Given the entries below, please return each one exactly.

Recorded data:
__________________________________________________
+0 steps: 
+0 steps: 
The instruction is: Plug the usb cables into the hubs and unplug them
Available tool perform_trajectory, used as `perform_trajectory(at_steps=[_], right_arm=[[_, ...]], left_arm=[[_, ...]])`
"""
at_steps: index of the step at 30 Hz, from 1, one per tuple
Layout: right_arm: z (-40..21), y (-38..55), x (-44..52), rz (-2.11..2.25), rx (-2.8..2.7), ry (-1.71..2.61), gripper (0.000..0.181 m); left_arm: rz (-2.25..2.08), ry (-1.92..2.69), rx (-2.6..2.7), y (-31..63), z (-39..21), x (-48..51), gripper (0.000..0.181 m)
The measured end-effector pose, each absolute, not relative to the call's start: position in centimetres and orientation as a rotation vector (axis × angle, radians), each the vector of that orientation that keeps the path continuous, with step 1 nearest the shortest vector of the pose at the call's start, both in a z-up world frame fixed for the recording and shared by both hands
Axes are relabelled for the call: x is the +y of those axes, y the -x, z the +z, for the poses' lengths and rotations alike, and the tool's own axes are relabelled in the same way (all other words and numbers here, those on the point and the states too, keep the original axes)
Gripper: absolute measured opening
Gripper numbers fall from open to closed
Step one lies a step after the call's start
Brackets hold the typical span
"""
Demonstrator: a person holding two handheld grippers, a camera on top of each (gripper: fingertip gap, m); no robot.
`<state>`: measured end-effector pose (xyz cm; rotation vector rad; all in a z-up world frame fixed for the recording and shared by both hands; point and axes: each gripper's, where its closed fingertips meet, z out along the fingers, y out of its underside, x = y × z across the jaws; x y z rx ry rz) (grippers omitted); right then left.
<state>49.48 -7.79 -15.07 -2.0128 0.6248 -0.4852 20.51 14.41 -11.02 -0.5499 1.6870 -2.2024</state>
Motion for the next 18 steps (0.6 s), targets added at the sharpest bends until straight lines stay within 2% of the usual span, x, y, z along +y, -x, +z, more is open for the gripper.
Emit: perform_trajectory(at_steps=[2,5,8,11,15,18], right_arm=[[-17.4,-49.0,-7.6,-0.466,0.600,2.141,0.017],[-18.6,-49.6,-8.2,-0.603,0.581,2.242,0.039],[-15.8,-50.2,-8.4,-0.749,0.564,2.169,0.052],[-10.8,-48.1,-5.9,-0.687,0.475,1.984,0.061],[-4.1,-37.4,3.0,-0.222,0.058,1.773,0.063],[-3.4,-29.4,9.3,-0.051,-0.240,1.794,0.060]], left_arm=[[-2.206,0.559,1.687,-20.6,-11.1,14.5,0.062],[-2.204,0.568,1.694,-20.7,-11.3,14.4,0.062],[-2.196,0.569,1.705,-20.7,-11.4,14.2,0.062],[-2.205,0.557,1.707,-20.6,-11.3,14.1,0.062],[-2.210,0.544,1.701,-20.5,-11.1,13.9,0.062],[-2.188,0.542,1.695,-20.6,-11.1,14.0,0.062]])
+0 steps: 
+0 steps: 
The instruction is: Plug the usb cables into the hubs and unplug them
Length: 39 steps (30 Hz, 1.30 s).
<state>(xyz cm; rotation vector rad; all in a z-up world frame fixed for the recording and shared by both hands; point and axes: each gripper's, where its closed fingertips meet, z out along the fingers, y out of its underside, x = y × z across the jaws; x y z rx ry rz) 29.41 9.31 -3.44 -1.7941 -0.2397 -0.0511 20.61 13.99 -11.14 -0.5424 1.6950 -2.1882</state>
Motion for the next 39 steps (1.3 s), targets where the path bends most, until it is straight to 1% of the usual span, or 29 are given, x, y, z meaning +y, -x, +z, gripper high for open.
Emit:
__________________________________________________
| Expected answer |
+0 steps: 
+0 steps: 
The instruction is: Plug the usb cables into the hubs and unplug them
Available tool perform_trajectory, used as `perform_trajectory(at_steps=[_], right_arm=[[_, ...]], left_arm=[[_, ...]])`
"""
at_steps: index of the step at 30 Hz, from 1, one per tuple
Layout: right_arm: z (-40..21), y (-38..55), x (-44..52), rz (-2.11..2.25), rx (-2.8..2.7), ry (-1.71..2.61), gripper (0.000..0.181 m); left_arm: rz (-2.25..2.08), ry (-1.92..2.69), rx (-2.6..2.7), y (-31..63), z (-39..21), x (-48..51), gripper (0.000..0.181 m)
The measured end-effector pose, each absolute, not relative to the call's start: position in centimetres and orientation as a rotation vector (axis × angle, radians), each the vector of that orientation that keeps the path continuous, with step 1 nearest the shortest vector of the pose at the call's start, both in a z-up world frame fixed for the recording and shared by both hands
Axes are relabelled for the call: x is the +y of those axes, y the -x, z the +z, for the poses' lengths and rotations alike, and the tool's own axes are relabelled in the same way (all other words and numbers here, those on the point and the states too, keep the original axes)
Gripper: absolute measured opening
Gripper numbers fall from open to closed
Step one lies a step after the call's start
Brackets hold the typical span
"""
Demonstrator: a person holding two handheld grippers, a camera on top of each (gripper: fingertip gap, m); no robot.
`<state>`: measured end-effector pose (xyz cm; rotation vector rad; all in a z-up world frame fixed for the recording and shared by both hands; point and axes: each gripper's, where its closed fingertips meet, z out along the fingers, y out of its underside, x = y × z across the jaws; x y z rx ry rz) (grippers omitted); right then left.
<state>49.48 -7.79 -15.07 -2.0128 0.6248 -0.4852 20.51 14.41 -11.02 -0.5499 1.6870 -2.2024</state>
Motion for the next 18 steps (0.6 s), targets added at the sharpest bends until straight lines stay within 2% of the usual span, x, y, z along +y, -x, +z, more is open for the gripper.
Emit: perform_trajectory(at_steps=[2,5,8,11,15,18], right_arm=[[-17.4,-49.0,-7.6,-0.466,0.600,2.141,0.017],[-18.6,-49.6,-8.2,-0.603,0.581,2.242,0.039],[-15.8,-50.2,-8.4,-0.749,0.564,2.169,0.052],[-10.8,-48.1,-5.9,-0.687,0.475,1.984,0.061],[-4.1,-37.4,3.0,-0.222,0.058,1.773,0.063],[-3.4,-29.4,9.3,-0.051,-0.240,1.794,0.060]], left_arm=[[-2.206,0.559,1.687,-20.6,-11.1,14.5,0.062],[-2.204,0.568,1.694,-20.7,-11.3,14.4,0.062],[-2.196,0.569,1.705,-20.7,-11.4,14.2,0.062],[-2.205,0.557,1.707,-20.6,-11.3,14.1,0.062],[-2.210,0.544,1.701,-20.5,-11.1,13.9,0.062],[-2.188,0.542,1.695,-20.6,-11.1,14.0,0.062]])
+0 steps: 
+0 steps: 
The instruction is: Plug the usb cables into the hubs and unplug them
Length: 39 steps (30 Hz, 1.30 s).
<state>(xyz cm; rotation vector rad; all in a z-up world frame fixed for the recording and shared by both hands; point and axes: each gripper's, where its closed fingertips meet, z out along the fingers, y out of its underside, x = y × z across the jaws; x y z rx ry rz) 29.41 9.31 -3.44 -1.7941 -0.2397 -0.0511 20.61 13.99 -11.14 -0.5424 1.6950 -2.1882</state>
Motion for the next 39 steps (1.3 s), targets where the path bends most, until it is straight to 1% of the usual span, or 29 are given, x, y, z meaning +y, -x, +z, gripper high for open.
Emit:

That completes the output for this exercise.